Fərid Baku
- Full name: Futbol Klubu Fərid Baku
- Founded: 1995; 31 years ago
- Dissolved: 1997; 29 years ago
- Ground: Baku
- League: Azerbaijan Top Division
- 1996–97: 7th

= FK Fərid Baku =

FK Fərid Baku (Futbol Klubu Fərid Baku) was an Azerbaijani football club from Baku founded in 1995, and dissolved in 1997.
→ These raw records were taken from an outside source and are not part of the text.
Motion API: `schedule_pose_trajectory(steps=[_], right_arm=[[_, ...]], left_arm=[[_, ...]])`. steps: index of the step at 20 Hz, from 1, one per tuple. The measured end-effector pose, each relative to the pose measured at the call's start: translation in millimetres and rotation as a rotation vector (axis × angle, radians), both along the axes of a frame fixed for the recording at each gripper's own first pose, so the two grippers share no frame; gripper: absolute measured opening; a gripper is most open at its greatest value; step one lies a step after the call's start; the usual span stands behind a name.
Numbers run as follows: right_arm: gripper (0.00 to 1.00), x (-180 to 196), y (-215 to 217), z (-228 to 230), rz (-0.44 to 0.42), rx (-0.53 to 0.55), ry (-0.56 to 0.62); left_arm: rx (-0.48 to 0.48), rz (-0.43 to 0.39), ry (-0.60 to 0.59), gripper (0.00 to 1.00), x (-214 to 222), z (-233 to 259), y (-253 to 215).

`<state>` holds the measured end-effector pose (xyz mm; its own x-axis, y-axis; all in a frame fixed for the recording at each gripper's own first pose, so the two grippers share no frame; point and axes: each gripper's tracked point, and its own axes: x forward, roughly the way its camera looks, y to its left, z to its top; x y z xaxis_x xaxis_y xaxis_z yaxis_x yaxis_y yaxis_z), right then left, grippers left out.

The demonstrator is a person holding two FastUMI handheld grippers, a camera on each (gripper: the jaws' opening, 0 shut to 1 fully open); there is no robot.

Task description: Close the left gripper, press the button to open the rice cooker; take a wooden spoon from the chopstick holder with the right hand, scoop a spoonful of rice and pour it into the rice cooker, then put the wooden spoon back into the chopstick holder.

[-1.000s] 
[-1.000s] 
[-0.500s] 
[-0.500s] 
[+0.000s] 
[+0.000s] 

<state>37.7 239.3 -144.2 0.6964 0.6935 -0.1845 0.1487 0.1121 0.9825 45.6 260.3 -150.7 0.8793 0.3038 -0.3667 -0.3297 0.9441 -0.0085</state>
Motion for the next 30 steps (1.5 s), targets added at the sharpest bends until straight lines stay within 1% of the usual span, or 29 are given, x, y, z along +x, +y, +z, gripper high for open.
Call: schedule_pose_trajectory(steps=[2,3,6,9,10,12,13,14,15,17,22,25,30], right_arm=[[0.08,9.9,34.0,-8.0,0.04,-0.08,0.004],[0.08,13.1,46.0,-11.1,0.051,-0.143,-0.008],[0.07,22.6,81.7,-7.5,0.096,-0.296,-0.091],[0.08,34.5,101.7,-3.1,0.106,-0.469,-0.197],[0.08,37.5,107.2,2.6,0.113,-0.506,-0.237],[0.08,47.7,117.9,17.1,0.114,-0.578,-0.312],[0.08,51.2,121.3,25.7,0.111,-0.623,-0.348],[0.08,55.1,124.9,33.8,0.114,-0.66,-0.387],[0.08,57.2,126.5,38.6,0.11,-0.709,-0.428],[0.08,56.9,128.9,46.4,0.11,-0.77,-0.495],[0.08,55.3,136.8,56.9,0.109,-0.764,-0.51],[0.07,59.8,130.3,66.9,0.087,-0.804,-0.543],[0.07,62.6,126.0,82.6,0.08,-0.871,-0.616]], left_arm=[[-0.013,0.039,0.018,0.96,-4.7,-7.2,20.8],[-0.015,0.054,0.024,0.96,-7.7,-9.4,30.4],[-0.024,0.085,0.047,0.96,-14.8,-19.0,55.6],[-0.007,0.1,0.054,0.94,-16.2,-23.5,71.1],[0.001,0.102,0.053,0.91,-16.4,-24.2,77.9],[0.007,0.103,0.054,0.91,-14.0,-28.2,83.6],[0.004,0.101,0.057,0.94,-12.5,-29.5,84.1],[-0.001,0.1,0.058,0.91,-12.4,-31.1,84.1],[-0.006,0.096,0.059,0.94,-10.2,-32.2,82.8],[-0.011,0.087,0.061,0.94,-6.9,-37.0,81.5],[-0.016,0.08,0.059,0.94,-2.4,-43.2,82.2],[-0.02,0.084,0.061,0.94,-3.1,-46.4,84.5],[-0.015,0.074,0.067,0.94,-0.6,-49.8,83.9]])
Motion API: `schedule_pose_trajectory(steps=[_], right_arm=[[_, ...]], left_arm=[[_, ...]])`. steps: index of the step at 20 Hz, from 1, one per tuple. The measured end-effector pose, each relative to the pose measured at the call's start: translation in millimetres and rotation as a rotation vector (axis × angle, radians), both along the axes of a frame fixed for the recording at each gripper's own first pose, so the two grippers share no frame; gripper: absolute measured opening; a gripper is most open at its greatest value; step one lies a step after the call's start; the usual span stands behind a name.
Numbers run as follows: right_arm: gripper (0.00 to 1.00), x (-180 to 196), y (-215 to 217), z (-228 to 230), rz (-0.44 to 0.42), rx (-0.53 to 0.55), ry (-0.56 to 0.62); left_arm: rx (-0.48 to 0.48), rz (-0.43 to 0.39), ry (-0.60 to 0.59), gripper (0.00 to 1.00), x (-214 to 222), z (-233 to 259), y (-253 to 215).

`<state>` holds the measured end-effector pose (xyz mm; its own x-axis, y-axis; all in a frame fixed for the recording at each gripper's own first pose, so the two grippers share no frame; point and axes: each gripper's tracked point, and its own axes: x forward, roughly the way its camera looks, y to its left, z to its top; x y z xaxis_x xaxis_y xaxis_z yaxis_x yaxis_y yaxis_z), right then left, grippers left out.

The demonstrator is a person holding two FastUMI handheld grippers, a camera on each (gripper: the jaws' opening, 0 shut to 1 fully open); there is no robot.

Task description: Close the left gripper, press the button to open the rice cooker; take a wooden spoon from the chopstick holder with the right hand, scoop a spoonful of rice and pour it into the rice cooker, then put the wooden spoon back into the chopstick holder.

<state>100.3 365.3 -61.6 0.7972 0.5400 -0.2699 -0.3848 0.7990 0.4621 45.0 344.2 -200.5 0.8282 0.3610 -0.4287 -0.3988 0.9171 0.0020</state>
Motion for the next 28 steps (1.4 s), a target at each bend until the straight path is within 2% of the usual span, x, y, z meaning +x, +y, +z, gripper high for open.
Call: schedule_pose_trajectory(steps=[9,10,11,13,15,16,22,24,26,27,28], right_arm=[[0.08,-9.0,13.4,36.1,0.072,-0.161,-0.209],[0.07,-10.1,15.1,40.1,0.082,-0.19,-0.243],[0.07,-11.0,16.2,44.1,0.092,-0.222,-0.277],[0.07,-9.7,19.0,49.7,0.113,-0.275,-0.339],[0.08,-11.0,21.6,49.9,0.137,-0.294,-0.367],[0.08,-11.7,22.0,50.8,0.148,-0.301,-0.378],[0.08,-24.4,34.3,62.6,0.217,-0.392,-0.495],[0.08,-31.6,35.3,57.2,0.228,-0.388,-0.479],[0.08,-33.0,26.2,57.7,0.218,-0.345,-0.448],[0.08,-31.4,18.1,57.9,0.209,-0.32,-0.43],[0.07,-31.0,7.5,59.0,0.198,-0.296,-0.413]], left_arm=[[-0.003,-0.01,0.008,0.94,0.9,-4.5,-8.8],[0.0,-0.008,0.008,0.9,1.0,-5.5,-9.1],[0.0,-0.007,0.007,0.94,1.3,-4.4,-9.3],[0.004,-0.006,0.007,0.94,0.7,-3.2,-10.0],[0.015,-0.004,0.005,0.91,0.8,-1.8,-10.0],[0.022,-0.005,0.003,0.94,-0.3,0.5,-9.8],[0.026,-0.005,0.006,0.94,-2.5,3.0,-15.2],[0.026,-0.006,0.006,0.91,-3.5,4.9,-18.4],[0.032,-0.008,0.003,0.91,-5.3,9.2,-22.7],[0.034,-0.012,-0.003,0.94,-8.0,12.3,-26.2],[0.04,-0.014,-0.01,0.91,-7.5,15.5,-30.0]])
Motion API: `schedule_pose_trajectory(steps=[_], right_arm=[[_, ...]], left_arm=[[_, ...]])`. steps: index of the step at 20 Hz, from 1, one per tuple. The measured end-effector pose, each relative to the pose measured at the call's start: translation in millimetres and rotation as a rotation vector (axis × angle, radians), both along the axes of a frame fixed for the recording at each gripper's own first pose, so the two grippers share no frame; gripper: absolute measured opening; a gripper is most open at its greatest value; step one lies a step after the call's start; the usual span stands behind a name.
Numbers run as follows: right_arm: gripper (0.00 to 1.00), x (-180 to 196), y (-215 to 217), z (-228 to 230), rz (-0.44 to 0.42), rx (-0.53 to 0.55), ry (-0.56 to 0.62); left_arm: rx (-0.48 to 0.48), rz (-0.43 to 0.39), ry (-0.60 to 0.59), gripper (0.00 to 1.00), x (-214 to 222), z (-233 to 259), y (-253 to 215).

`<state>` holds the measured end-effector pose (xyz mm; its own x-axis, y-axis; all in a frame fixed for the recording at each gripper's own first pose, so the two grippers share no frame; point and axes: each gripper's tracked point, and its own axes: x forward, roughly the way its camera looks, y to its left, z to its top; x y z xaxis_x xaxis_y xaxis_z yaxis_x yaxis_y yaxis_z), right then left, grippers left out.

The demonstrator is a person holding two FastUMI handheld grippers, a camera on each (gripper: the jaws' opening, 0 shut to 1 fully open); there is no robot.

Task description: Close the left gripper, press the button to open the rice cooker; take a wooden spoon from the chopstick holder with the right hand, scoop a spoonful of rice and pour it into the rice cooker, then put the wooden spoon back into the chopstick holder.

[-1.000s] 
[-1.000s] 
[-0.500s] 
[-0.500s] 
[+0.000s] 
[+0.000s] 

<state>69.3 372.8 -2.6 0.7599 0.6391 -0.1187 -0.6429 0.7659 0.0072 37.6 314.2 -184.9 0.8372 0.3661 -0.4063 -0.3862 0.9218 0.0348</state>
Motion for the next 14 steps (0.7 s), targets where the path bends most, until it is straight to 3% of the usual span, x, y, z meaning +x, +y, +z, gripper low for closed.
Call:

They came third in the Azerbaijan First Division during their first season as a club, gaining promotion to the Azerbaijan Top Division. In their one and only season in the First Division, they finished 7th in the league and reached the semi-finals of the Azerbaijan Cup, getting beaten by Khazri Buzovna.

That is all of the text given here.